[[ Available data open ]]

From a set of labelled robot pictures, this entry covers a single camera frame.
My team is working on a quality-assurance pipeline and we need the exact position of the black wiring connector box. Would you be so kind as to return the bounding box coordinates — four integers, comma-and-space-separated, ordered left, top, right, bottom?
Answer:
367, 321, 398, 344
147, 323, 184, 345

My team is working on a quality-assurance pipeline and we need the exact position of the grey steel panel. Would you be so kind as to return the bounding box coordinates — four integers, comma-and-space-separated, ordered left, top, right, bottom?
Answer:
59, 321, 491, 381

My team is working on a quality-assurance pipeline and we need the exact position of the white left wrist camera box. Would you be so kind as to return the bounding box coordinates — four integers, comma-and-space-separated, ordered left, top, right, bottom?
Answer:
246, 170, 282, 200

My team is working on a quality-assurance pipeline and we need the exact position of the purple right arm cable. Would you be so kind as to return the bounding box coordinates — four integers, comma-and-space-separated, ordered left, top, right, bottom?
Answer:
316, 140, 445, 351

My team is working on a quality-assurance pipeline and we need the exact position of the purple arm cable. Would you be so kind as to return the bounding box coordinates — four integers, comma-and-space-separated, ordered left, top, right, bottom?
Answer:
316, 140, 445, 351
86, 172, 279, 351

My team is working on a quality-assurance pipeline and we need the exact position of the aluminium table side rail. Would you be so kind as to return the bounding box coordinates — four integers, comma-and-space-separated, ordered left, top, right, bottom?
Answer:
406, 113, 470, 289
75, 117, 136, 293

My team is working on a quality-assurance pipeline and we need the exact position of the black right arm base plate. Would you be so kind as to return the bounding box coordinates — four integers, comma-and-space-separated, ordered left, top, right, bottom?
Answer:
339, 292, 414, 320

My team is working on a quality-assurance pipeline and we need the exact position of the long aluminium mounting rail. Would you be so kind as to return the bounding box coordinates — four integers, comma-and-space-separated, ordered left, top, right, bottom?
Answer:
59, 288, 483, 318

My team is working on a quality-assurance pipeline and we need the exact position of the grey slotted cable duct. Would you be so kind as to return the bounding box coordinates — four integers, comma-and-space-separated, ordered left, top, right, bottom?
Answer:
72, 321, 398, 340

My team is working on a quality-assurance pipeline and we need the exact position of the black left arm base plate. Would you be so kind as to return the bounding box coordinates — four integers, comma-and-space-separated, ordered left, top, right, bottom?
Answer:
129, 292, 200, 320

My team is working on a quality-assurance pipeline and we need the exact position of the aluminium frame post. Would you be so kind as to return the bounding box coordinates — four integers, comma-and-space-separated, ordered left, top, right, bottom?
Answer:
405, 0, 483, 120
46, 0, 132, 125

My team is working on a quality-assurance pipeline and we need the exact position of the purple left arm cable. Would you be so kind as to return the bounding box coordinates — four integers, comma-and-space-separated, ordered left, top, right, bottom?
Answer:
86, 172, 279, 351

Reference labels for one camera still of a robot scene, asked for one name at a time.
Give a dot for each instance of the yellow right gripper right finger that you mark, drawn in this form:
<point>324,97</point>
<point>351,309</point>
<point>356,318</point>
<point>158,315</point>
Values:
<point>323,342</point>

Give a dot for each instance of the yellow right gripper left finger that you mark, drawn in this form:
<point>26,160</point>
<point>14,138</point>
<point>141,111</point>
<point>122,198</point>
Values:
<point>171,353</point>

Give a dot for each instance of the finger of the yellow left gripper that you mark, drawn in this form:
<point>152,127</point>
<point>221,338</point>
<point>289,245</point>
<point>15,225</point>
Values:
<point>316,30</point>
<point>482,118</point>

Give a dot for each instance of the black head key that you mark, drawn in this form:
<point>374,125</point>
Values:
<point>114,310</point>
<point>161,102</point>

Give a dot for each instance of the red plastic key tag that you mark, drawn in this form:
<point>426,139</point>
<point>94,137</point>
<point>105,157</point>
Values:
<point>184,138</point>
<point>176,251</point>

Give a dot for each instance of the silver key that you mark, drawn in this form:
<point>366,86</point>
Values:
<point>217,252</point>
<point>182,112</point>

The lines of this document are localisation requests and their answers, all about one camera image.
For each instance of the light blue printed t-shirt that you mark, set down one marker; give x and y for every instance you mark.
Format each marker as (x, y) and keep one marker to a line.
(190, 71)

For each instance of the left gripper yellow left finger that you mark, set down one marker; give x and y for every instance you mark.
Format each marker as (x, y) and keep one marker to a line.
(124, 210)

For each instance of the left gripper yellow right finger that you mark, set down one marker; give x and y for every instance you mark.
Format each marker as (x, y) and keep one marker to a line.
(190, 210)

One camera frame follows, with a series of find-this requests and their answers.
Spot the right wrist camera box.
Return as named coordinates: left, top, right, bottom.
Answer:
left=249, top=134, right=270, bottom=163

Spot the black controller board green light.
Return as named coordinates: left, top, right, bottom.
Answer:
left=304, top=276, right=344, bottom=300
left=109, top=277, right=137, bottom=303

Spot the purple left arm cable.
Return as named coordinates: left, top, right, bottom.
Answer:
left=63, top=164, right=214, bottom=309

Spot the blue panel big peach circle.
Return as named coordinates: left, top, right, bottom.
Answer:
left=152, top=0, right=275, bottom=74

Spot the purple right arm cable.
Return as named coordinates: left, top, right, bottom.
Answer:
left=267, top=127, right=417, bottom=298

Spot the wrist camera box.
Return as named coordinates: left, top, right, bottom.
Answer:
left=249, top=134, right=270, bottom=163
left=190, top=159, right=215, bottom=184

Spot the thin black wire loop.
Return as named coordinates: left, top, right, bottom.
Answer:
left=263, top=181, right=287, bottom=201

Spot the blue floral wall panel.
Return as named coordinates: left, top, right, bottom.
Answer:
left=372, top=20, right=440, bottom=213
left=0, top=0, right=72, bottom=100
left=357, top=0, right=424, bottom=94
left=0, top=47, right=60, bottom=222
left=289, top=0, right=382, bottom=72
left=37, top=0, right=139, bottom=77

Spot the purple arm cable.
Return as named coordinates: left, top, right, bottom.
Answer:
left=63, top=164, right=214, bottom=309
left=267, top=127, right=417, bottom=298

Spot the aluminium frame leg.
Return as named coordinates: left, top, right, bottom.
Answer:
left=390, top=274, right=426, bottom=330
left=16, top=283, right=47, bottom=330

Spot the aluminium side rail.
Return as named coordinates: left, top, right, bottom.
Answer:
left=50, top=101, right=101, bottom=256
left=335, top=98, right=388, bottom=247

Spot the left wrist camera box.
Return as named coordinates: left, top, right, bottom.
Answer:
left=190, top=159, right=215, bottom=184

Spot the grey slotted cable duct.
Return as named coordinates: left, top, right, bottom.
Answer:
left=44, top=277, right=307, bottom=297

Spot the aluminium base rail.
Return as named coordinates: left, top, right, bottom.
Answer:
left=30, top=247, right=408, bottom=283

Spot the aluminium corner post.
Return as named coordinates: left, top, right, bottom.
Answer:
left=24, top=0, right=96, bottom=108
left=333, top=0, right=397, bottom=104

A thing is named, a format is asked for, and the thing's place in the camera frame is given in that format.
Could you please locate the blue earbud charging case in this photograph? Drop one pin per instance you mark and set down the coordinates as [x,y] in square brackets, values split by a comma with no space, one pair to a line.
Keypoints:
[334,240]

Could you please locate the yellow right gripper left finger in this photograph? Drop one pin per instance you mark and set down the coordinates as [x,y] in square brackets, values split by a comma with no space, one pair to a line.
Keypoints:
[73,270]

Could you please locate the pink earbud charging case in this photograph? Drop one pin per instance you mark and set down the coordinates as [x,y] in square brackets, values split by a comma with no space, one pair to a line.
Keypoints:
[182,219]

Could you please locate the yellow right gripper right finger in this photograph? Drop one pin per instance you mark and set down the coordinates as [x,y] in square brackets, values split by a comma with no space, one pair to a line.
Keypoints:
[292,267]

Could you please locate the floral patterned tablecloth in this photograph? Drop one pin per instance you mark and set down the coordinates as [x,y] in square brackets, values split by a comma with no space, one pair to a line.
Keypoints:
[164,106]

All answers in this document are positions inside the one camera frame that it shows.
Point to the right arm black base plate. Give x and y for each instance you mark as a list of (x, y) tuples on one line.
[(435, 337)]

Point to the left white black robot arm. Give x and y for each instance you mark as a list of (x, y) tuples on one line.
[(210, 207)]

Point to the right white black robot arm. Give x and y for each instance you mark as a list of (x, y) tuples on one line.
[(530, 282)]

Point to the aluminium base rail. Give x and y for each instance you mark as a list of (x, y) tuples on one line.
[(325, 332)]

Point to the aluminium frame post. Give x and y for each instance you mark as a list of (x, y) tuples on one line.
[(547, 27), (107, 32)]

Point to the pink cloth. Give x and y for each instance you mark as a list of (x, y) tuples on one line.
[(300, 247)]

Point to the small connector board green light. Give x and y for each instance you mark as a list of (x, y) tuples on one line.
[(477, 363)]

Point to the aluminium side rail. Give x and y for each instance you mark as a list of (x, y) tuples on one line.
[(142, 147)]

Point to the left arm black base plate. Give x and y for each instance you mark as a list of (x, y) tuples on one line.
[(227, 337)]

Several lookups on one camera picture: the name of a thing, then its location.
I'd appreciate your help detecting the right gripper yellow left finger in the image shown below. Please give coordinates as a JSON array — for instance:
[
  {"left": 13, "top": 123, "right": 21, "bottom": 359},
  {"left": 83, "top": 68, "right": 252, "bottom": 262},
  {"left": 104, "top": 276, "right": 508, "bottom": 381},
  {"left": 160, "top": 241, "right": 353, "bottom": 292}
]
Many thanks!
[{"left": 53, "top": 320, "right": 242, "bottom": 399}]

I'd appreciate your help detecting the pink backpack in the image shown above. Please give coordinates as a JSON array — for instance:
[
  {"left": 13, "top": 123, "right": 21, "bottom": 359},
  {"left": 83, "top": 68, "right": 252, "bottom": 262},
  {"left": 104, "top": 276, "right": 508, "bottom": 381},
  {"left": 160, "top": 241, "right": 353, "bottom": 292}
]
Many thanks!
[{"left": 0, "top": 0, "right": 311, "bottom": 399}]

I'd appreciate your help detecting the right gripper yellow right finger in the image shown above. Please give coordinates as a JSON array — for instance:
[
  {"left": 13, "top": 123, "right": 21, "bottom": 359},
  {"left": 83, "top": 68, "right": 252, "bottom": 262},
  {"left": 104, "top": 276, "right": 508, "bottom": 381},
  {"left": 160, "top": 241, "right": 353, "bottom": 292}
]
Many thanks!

[[ Available data closed ]]

What you should do:
Return each line among the entries that holds the word "earbud".

Problem solution:
Could you please locate the blue earbud charging case in this photograph? Drop one pin per instance you mark and set down the coordinates as [x,y] in square brackets, values split by a comma with no space, one pair to a line.
Could you please locate the pink earbud charging case in this photograph? Drop one pin per instance you mark and set down the coordinates as [x,y] in square brackets, values split by a comma with no space, one pair to a line.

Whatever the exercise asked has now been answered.